Denver: Iraq vet’s movie helps him cope with war stress |

Denver: Iraq vet’s movie helps him cope with war stress

Robert Weller
Associated Press
Vail, CO Colorado

DENVER, Colorado ” Counseling and medication weren’t enough help Laef Fox recover from his grim war experience in Iraq, and drugs and alcohol didn’t work either, so he tried making a movie instead.

The result is “Changing Us,” a film about the invasion from a grunt’s point of view. It will be screened in a private Fourth of July preview in Denver.
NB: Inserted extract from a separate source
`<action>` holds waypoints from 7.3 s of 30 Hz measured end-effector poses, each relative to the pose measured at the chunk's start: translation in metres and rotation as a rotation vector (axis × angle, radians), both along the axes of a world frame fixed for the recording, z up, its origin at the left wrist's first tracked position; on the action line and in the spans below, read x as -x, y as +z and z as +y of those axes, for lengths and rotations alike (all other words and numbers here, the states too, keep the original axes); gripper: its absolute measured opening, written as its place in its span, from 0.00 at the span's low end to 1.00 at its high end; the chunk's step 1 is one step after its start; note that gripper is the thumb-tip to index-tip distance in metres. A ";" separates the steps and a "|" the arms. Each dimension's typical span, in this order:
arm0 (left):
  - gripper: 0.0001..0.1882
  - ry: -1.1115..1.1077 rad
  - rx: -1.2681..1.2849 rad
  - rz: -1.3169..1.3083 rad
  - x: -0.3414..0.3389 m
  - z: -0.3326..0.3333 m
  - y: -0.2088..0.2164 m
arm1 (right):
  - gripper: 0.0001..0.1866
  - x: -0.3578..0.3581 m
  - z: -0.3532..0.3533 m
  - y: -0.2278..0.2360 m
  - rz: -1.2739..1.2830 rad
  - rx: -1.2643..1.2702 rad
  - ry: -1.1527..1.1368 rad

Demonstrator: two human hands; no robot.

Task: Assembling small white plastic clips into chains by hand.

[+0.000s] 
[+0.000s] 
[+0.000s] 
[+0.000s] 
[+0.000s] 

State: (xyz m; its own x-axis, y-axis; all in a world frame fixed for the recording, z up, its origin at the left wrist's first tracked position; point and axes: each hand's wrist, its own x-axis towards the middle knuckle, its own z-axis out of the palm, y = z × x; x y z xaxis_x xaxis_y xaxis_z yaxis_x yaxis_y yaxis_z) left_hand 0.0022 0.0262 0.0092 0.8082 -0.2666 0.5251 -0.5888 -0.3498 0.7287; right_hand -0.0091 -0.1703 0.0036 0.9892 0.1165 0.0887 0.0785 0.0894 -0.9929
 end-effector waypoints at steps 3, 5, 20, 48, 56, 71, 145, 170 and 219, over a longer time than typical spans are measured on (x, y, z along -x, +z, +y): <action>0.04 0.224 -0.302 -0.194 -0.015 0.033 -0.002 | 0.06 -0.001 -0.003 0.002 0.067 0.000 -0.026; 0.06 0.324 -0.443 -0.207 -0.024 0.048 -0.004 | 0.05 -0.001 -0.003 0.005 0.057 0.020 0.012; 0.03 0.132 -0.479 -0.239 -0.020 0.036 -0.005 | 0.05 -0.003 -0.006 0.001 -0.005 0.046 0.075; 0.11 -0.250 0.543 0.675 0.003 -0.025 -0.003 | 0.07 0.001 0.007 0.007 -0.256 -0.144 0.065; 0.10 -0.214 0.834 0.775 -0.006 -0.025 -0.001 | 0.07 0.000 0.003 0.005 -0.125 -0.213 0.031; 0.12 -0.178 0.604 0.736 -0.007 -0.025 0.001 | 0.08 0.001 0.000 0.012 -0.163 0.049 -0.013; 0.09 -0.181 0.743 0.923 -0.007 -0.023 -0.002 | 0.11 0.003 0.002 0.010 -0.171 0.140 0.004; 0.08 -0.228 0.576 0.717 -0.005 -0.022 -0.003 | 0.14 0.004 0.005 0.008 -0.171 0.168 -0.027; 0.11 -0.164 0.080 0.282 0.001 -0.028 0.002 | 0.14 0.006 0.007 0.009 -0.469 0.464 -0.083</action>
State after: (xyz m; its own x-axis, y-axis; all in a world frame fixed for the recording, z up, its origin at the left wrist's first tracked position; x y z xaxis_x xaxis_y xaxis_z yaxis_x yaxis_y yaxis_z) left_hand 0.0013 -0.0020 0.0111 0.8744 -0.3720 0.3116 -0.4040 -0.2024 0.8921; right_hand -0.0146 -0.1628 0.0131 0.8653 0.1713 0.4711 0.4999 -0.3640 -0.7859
The 80-minute documentary, made with footage Fox shot while in Iraq, tells what it was like for an average squad assigned to protect the main supply route into Baghdad from frequent attacks launched from bunkers and a network of tunnels. That made his squad the frequent target of attacks.

Fox was in Iraq for six months starting in April 2003, just after the invasion began.

“I had a lot of unexpected explosions go off near me and random gunshots,” he said. When he came home the Veterans Administration diagnosed him with post-traumatic stress disorder and he was given a partial disability.

It “took me three years to get over it,” he said, but he was still antsy during an interview with The Associated Press. He said the slightest noise can shake him and bring back bad memories, and he still has problems with his central nervous system.

“Alcoholism and anger almost overcame me completely,” he said, but a supportive family and girlfriend pushed him to get treatment.

“The treatment helped me climb from the hole I was in,” he said.

Putting the movie together helped him come to grips with what he had seen and done, and filled an urgent need he felt to tell his story.

“I just want to give people knowledge of one unit and the Iraqi experience,” he said.

His mother, Cyndi Fox of Lancaster, Ohio, said that when her son came home, he was so angry and depressed that “for a while I didn’t know him. He had always been the class clown.”

She said the “movie has helped him tremendously.”

“He is still always on the move (since he returned from Iraq). I don’t think he will ever get over it. I just want him to have happy thoughts.”

Now 28, Fox is a video major at the Art Institute of Colorado in Denver.

His movie isn’t sensational, although it includes some nighttime scenes of his convoy being attacked. It is mainly vignettes of what life was one like for one group of soldiers.

In one scene, when his Humvee came under fire by rocket-propelled grenades, Fox is heard saying, “Well, we took fire, we got to find and kill these (expletive deleted). Let’s go roll the (expletive) out.”

It is part tribute to the soldiers he served with. Time after time he describes them as among the finest soldiers in the world.

There is plenty of humor. In one scene, a soldier wrestles a donkey to get control and then rides it back to its owner’s village. It’s an inside joke: The Army’s mascot is a donkey.

Another time the soldiers are seen holding bricks of gold they had found inside a truck and telling jokes. Where the gold came from isn’t explained.

Fox had joined the Army on Sept. 11, 1997. He served in Kosovo, Bosnia and Korea and rose to the rank of sergeant and served in a military police unit.

He was nearing the end of his hitch and had been accepted at Ohio State University when the terrorists struck on Sept. 11, 2001. In 2002, the Army extended his stay for a year with a stop-loss order, which lets the military keep soldiers during an emergency.

He spent the first six months of his extension guarding the entrance to the Pentagon used by Secretary of Defense Donald Rumsfeld and then was sent to Iraq during the invasion.

His MP training left him better-prepared than most of his comrades during the chaos after Saddam Hussein’s forces were rolled up, he said.

“I’ll do anything for my country so I sucked it up,” he said.

Six months later, he was told his time was up, but he was reluctant to leave his fellow soldiers behind.

“I tried to extend. It was one of the worst things that every happened to me,” he said. but the Army told him if he wanted to stay he would have to sign up for another two years, and he wanted to do other things with his life.

Fox doesn’t blame the Iraqis for his experience.

“I don’t blame anyone who tried to kill me when I was there. That’s the way I would feel if America was attacked,” he said.